● **TASK INSTRUCTIONS**
Work through the data below and give the number of lines holding "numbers", nothing more.

[Items from a data source]
═══
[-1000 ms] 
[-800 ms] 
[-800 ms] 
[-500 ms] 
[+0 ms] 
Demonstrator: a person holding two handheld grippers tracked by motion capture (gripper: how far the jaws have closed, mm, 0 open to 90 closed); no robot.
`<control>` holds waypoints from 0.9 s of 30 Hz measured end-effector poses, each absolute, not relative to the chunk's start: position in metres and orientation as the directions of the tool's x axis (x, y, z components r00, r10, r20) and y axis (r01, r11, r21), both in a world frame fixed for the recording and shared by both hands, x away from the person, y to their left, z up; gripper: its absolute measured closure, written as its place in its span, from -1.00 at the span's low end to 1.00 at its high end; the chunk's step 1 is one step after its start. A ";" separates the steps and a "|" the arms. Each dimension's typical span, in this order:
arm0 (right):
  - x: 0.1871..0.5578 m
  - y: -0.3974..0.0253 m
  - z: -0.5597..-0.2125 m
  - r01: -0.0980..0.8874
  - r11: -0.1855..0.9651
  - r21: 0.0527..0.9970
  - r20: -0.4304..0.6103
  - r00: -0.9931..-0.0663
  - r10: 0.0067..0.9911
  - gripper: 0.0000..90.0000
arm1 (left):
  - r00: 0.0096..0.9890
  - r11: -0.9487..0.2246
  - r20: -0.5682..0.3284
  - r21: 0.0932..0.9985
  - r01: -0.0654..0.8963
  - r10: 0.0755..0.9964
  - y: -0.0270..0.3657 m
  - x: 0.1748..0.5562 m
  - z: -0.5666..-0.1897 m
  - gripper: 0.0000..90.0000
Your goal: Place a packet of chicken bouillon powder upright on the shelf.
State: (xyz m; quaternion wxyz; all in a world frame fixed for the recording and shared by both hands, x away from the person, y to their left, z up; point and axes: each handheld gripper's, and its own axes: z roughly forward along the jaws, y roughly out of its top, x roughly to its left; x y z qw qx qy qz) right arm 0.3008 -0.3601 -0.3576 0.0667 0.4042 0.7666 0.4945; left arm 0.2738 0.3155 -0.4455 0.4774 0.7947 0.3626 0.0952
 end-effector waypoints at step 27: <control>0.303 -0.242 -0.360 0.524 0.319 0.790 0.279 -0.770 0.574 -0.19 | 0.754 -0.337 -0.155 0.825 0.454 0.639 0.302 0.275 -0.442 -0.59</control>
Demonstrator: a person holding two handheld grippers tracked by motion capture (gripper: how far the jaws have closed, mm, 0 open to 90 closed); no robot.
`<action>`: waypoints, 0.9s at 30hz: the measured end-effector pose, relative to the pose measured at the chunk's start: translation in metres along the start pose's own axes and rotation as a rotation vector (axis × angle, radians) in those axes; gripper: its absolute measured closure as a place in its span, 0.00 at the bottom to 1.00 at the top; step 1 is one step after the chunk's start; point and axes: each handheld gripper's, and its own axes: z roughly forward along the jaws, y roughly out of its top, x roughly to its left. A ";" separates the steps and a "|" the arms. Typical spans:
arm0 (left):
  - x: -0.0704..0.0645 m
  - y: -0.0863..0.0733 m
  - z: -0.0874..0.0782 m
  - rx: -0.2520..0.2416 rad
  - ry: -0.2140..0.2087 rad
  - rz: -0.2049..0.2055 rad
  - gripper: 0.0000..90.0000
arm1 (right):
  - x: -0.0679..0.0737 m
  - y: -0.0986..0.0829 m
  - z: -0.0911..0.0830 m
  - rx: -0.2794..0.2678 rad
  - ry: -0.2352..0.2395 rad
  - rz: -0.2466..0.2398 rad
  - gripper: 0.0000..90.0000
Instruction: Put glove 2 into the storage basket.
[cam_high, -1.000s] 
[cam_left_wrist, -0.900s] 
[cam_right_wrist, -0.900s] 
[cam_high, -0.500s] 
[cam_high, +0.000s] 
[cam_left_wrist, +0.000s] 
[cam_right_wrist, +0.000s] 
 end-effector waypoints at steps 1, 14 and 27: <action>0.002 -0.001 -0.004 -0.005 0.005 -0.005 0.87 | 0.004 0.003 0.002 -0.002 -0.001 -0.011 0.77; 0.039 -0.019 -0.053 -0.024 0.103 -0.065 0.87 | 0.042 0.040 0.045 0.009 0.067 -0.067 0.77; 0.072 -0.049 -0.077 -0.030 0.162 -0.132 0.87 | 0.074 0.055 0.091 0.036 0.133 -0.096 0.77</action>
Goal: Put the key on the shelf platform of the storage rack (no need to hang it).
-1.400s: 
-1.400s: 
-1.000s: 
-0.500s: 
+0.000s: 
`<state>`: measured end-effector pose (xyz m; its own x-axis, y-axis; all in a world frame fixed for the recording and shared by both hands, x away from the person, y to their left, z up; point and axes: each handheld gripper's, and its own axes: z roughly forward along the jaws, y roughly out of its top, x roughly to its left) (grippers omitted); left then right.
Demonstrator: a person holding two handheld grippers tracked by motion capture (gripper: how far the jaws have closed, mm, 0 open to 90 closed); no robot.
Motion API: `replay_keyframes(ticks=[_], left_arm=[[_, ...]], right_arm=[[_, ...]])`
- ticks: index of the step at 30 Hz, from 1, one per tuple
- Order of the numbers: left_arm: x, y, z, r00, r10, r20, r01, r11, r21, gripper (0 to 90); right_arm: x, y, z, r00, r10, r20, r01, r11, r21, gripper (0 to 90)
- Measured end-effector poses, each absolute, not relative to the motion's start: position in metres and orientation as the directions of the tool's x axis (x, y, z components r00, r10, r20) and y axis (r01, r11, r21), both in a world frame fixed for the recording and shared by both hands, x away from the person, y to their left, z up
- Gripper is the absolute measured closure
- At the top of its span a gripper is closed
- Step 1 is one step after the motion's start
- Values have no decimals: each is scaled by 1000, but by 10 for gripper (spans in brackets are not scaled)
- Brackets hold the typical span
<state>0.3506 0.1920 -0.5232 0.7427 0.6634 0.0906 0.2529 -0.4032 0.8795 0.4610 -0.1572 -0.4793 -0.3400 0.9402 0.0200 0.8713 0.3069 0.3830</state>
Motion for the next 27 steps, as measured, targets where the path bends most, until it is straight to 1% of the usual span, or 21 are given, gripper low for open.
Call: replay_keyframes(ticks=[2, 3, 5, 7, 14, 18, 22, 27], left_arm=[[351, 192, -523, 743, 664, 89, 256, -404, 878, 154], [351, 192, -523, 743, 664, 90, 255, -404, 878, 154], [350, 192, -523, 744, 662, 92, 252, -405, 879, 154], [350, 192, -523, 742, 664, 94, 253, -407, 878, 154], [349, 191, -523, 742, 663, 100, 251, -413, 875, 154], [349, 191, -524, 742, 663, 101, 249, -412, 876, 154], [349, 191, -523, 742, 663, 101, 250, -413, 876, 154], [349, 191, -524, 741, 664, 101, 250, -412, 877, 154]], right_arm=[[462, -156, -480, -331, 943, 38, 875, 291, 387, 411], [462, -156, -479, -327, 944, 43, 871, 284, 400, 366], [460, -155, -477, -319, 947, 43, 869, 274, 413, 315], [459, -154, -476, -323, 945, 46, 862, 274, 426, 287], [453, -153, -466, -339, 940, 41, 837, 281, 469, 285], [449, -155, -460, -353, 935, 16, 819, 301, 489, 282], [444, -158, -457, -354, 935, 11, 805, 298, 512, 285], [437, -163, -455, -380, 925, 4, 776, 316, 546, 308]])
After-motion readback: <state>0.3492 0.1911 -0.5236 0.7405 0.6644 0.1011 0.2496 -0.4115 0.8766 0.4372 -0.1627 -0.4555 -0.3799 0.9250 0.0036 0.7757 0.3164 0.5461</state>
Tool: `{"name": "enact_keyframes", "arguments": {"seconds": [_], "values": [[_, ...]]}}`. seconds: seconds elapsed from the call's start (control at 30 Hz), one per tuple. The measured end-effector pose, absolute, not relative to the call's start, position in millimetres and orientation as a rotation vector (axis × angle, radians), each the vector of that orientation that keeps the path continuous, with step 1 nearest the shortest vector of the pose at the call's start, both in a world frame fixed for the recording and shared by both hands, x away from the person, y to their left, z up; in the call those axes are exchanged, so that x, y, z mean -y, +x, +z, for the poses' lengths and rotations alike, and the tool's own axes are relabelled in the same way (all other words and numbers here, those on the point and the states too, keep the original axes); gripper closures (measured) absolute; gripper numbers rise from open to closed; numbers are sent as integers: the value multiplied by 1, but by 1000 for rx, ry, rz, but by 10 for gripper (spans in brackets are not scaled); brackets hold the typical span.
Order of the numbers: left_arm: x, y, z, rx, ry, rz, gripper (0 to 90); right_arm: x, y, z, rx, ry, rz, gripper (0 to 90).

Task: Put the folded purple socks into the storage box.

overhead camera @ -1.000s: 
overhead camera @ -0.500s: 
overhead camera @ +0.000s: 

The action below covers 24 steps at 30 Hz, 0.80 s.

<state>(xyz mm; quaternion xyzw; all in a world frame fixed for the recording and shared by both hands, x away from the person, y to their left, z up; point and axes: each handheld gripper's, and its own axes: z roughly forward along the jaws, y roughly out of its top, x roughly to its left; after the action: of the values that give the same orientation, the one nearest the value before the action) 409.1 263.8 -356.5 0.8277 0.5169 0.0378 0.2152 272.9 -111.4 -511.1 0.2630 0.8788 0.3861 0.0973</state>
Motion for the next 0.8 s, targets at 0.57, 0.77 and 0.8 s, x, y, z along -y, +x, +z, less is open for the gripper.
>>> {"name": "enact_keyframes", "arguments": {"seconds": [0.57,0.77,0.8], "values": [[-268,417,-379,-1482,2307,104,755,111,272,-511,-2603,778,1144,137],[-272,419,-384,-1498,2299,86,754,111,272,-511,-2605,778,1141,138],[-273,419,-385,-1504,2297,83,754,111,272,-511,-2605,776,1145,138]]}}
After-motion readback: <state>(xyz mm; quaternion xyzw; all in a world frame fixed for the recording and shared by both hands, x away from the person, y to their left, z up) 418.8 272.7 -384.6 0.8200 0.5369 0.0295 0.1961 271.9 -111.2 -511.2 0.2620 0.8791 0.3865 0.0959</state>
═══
● **REPLY TO THE EXERCISE**
3